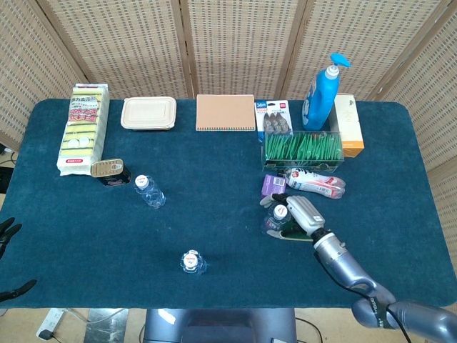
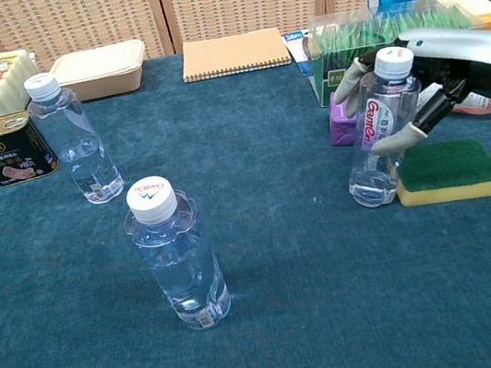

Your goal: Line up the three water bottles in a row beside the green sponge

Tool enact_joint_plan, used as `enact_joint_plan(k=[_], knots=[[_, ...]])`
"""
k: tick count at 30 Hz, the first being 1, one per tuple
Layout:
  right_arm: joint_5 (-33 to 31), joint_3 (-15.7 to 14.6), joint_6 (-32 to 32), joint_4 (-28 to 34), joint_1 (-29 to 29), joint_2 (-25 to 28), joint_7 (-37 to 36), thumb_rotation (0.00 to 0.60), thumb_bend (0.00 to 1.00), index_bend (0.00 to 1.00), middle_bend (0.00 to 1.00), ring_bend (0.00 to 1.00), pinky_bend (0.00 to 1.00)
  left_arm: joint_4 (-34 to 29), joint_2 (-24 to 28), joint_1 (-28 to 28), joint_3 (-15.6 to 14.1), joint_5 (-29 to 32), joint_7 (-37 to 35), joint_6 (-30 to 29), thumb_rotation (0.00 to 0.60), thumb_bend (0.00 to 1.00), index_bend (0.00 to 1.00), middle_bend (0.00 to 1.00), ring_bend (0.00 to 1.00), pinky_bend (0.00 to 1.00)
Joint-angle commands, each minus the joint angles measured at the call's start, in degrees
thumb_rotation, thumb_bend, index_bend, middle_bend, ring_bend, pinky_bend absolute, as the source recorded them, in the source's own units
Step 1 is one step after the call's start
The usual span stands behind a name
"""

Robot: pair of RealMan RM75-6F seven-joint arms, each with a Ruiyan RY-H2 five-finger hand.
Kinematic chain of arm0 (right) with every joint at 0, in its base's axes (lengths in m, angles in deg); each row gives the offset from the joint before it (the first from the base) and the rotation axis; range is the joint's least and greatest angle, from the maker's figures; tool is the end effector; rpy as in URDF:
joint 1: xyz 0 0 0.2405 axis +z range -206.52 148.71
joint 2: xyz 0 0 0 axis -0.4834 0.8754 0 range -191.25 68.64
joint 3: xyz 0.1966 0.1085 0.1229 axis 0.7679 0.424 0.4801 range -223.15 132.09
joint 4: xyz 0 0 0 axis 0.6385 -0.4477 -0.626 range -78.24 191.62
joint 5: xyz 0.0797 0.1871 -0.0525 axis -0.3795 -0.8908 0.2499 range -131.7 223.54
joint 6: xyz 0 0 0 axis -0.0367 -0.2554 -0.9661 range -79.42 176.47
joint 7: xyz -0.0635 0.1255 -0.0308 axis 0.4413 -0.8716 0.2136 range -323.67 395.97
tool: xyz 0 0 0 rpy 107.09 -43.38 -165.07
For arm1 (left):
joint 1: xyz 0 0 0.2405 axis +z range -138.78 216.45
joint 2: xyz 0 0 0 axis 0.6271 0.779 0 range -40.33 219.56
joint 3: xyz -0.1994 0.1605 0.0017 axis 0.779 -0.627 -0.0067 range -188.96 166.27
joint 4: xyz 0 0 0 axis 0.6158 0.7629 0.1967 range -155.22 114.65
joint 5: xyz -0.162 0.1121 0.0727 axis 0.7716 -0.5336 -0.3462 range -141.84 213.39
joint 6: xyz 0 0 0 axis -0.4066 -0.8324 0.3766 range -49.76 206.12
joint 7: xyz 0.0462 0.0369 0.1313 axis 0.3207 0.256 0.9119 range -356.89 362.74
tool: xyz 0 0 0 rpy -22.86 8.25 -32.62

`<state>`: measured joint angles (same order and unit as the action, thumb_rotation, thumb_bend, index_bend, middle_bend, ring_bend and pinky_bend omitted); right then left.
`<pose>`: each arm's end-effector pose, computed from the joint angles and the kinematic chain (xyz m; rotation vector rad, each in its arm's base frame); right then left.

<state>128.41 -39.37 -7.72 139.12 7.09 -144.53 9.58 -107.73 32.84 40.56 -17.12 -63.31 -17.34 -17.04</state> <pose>-0.1873 -0.3198 0.0078 1.7433 -1.4796 1.2833 -0.3216 0.1114 0.1967 -1.4629 -1.0276 -1.0523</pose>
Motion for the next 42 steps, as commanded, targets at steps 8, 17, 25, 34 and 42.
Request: enact_joint_plan(k=[8, 17, 25, 34, 42], knots=[[1.1, -0.6, -1.3, 4.0, -1.2, 4.0, -0.6, 0.6, 0.11, 0.16, 0.11, 0.08, 0.38, 0.1, 0.1, 0.1, -0.2, -0.4, -0.4, -0.4, 0.6, 0.07, 0.0, 0.0, 0.0, 0.0], [4.3, -4.7, -10.6, 19.5, -8.7, 18.3, 11.6, 0.6, 0.06, 0.06, 0.02, 0.0, 0.24, 1.3, 0.6, -0.1, -0.7, -1.5, -2.9, -0.7, 0.6, 0.07, 0.0, 0.0, 0.0, 0.0], [11.9, -12.5, -27.3, 23.0, -22.6, 26.0, 19.9, 0.6, 0.0, 0.06, 0.01, 0.0, 0.15, 4.0, -0.3, -3.7, -1.1, -4.1, -8.0, 2.3, 0.6, 0.06, 0.0, 0.0, 0.0, 0.0], [15.1, -16.5, -38.7, 19.9, -33.3, 27.4, 17.3, 0.6, 0.0, 0.06, 0.01, 0.0, 0.09, 11.9, -6.0, -11.4, -2.9, -11.9, -23.4, 4.7, 0.6, 0.03, 0.0, 0.0, 0.0, 0.0], [17.2, -17.0, -41.6, 16.7, -36.8, 26.2, 13.7, 0.6, 0.0, 0.07, 0.01, 0.0, 0.08, 15.2, -12.4, -17.0, -3.8, -17.1, -29.7, 4.2, 0.6, 0.03, 0.0, 0.0, 0.0, 0.0]])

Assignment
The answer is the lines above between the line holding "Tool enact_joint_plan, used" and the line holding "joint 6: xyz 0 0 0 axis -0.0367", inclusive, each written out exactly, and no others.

Answer to the exercise
Tool enact_joint_plan, used as `enact_joint_plan(k=[_], knots=[[_, ...]])`
"""
k: tick count at 30 Hz, the first being 1, one per tuple
Layout:
  right_arm: joint_5 (-33 to 31), joint_3 (-15.7 to 14.6), joint_6 (-32 to 32), joint_4 (-28 to 34), joint_1 (-29 to 29), joint_2 (-25 to 28), joint_7 (-37 to 36), thumb_rotation (0.00 to 0.60), thumb_bend (0.00 to 1.00), index_bend (0.00 to 1.00), middle_bend (0.00 to 1.00), ring_bend (0.00 to 1.00), pinky_bend (0.00 to 1.00)
  left_arm: joint_4 (-34 to 29), joint_2 (-24 to 28), joint_1 (-28 to 28), joint_3 (-15.6 to 14.1), joint_5 (-29 to 32), joint_7 (-37 to 35), joint_6 (-30 to 29), thumb_rotation (0.00 to 0.60), thumb_bend (0.00 to 1.00), index_bend (0.00 to 1.00), middle_bend (0.00 to 1.00), ring_bend (0.00 to 1.00), pinky_bend (0.00 to 1.00)
Joint-angle commands, each minus the joint angles measured at the call's start, in degrees
thumb_rotation, thumb_bend, index_bend, middle_bend, ring_bend, pinky_bend absolute, as the source recorded them, in the source's own units
Step 1 is one step after the call's start
The usual span stands behind a name
"""

Robot: pair of RealMan RM75-6F seven-joint arms, each with a Ruiyan RY-H2 five-finger hand.
Kinematic chain of arm0 (right) with every joint at 0, in its base's axes (lengths in m, angles in deg); each row gives the offset from the joint before it (the first from the base) and the rotation axis; range is the joint's least and greatest angle, from the maker's figures; tool is the end effector; rpy as in URDF:
joint 1: xyz 0 0 0.2405 axis +z range -206.52 148.71
joint 2: xyz 0 0 0 axis -0.4834 0.8754 0 range -191.25 68.64
joint 3: xyz 0.1966 0.1085 0.1229 axis 0.7679 0.424 0.4801 range -223.15 132.09
joint 4: xyz 0 0 0 axis 0.6385 -0.4477 -0.626 range -78.24 191.62
joint 5: xyz 0.0797 0.1871 -0.0525 axis -0.3795 -0.8908 0.2499 range -131.7 223.54
joint 6: xyz 0 0 0 axis -0.0367 -0.2554 -0.9661 range -79.42 176.47

No additional output will be produced.